Book: Jose Fernandez

Lyrics: Jacques Levy

Music: Steve Margoshes

Director: Nick Winston

Reviewer: Clare White

Based on the 1980s cult coming-of-age film, Fame The Musical follows the lives of a diverse group of students from a prestigious performing arts school in New York, desperate to prove they have what it takes to become superstars. Far from a light-hearted story about fame-hungry teens and leg warmers, it deals with both the highs and lows of the group, including some darker issues of prejudice, sexuality and addiction, while juggling the school’s demanding expectations and a desperation to see their name in lights.

A talented cast of dancers, singers and musicians pour their heart and soul into this 30th anniversary tour, convincingly delivering the energy and determination of ‘the kids from Fame’.  However, they are let down by a largely unmemorable score (aside from the title song Fame), some toe-curling lyrics (I’m alive and I will survive, Show the world that I can take it…’ etc) and a weak book which gives little depth to the characters. Feisty Latino Carmen has a chip on her shoulder but we never find out why, Tyrone has dyslexia which is miraculously cured off stage and the students eventually graduate, but we never actually learn if they become stars. It’s not helped by the somewhat messy collection of individual narratives which are only loosely linked and struggle for an obvious conclusion.

It’s not all bad. As mentioned, the cast is a positive fizz of energy from the off and Nick Winston’s energetic choreography adds power and pace.
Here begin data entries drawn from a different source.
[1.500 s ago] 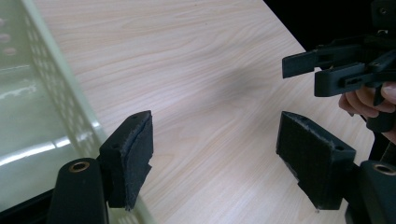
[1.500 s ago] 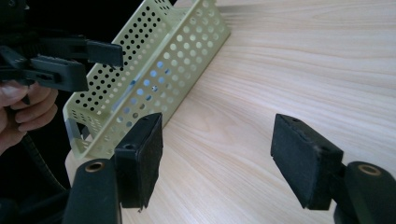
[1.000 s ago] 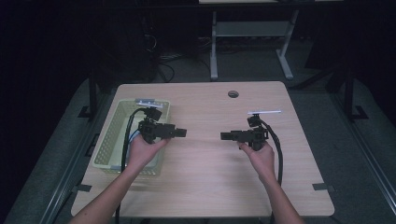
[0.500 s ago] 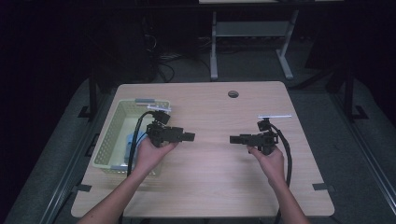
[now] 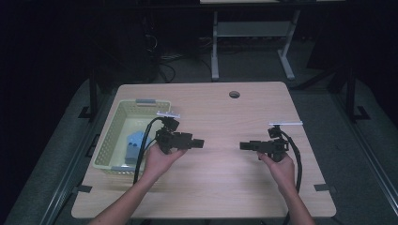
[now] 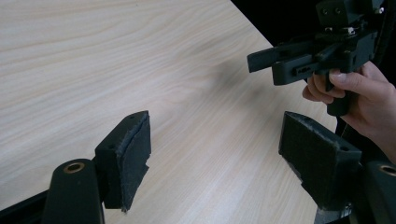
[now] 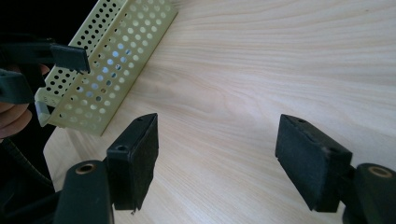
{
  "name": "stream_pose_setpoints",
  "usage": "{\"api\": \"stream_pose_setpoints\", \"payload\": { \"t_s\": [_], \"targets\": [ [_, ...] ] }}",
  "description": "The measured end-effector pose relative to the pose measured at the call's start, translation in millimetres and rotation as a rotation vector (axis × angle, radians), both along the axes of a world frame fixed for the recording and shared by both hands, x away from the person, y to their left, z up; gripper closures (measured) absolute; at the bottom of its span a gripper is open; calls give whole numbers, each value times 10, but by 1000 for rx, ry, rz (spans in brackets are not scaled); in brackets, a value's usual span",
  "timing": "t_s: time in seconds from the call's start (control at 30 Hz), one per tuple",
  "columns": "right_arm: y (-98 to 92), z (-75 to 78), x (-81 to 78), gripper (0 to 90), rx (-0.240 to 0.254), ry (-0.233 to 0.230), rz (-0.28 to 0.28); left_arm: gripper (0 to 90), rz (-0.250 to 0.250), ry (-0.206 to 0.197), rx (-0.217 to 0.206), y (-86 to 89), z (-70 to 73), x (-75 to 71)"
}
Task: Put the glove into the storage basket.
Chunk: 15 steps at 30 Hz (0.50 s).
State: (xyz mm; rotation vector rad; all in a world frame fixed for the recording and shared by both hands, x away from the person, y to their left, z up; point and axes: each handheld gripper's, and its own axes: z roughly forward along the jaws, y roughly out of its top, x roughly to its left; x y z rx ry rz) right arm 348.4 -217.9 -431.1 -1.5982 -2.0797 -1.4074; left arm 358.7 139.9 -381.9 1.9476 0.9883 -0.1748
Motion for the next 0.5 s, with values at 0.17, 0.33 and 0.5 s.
{"api": "stream_pose_setpoints", "payload": {
  "t_s": [0.17,0.33,0.5],
  "targets": [
    [-50,-14,-29,296,-10,6,0,250,-11,6,-10,-49,-61,-40],
    [-127,-58,-81,294,-18,12,-1,249,-19,7,-17,-79,-112,-86],
    [-207,-107,-143,294,-24,22,-6,246,-28,12,-22,-134,-179,-131]
  ]
}}
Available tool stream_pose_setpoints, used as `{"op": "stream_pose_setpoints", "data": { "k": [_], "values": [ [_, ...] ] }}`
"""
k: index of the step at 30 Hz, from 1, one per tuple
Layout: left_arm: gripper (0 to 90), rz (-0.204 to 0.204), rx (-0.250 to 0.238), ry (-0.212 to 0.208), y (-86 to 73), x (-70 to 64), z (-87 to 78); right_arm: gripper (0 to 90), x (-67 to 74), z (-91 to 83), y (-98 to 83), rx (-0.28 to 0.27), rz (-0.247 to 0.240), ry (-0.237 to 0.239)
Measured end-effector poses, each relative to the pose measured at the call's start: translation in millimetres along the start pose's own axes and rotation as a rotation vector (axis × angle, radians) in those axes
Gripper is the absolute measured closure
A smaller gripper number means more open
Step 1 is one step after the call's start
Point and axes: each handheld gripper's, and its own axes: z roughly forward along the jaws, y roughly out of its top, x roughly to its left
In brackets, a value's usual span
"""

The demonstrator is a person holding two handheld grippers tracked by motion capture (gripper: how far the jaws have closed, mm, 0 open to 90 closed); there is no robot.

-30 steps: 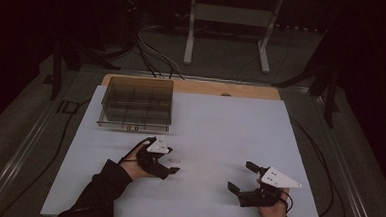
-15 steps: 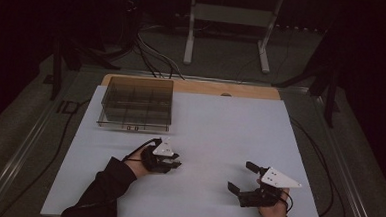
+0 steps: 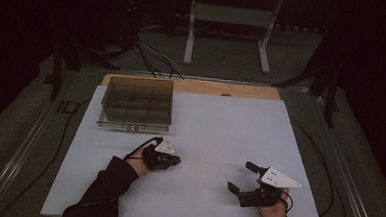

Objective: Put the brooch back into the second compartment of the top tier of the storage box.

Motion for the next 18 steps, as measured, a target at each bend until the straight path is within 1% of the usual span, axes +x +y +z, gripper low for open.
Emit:
{"op": "stream_pose_setpoints", "data": {
  "k": [5, 6, 8, 10, 11, 14, 18],
  "values": [
    [87.6, -0.014, -0.002, 0.008, 0.2, -0.7, -0.3, 0.0, -0.4, 0.2, -0.3, 0.001, 0.003, 0.003],
    [87.6, -0.012, -0.002, 0.011, 0.3, -0.8, -0.5, 0.0, -0.2, 0.2, -0.3, 0.002, 0.003, 0.003],
    [87.7, -0.021, -0.008, 0.006, 1.0, -0.6, -0.8, 0.0, 0.0, 0.3, -0.3, 0.004, 0.001, 0.002],
    [87.7, -0.019, -0.007, 0.006, 2.2, -0.5, -2.7, 0.0, -0.3, 0.3, -0.2, 0.001, 0.003, 0.002],
    [87.7, -0.029, -0.017, 0.001, 2.8, -1.3, -3.4, 0.0, 0.0, 0.0, -0.2, 0.001, 0.003, 0.001],
    [87.7, -0.018, -0.016, -0.006, 5.2, -3.6, -6.9, 0.0, -0.1, -0.2, -0.2, 0.0, 0.0, 0.0],
    [87.7, -0.007, -0.016, -0.006, 7.8, -5.7, -11.8, 0.0, -0.2, -0.1, -0.2, 0.001, 0.003, -0.001]
  ]
}}
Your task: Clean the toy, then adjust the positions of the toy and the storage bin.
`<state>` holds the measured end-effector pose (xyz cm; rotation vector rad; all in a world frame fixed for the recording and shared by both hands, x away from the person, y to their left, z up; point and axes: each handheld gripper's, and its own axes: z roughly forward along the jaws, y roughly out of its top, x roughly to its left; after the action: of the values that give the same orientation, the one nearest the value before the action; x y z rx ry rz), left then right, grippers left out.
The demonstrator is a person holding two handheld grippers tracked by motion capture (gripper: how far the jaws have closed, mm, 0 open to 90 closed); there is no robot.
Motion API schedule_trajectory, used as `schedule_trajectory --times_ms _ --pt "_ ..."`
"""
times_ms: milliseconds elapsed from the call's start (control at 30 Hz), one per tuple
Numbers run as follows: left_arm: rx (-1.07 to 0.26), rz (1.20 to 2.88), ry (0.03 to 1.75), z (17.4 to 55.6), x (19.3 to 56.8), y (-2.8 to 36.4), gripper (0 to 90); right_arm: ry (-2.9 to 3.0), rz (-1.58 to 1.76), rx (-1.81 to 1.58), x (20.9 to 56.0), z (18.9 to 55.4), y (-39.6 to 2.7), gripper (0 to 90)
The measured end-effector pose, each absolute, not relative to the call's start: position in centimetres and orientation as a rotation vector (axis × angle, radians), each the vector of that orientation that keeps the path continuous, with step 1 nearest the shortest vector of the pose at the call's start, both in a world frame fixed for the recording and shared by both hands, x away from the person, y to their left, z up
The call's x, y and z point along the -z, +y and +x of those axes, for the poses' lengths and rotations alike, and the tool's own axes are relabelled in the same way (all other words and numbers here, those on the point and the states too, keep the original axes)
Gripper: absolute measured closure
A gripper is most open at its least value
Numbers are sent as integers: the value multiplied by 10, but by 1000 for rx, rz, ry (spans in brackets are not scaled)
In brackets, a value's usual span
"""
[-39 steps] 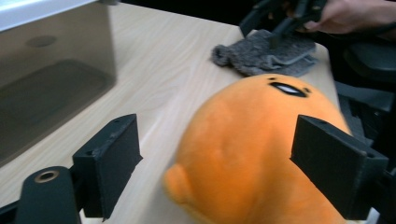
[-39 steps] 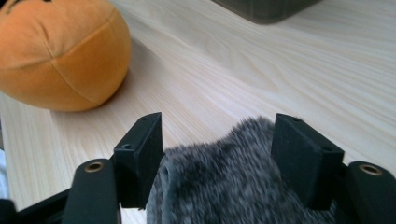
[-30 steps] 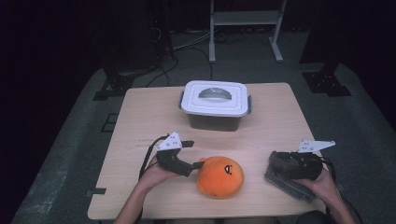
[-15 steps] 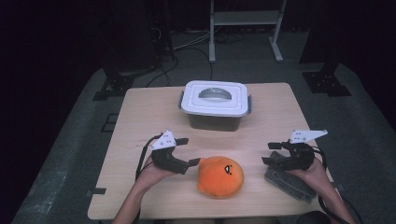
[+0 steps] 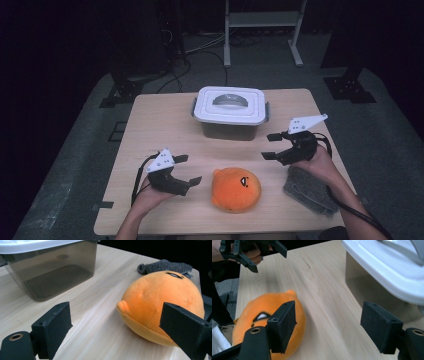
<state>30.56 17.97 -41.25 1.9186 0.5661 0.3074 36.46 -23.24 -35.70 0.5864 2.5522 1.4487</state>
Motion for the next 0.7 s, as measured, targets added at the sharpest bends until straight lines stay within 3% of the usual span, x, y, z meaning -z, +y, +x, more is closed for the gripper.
schedule_trajectory --times_ms 700 --pt "-297 1930 547 307 414 179 93 2576 469 -1454 315 413 -185 270"
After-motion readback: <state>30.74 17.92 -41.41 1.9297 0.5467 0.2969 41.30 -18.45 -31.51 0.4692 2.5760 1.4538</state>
Former Hollyoaks star Jorgie Porter gives a stunning dance performance as Iris, her classical elegance a powerful contrast with the athletic streetstyle of Jamal Kane Crawford, who plays love interest Tyrone. Molly McGuire delivers some welcome comedic relief as lovelorn thespian Serena and Any Dream Will Do star Keith Jack does a sound vocal turn as Nick, the object of her affection. There are also strong vocal performances from Stephanie Rojas as ill-fated Carmen and Josie Benson as Miss Sherman in her emotional solo These Are My Children.

A simple wall lit up with American-style yearbook photos and a split level staircase create the backdrop to which various stage props – school lockers, instruments and desks are swiftly wheeled in and out by the cast to alter the setting.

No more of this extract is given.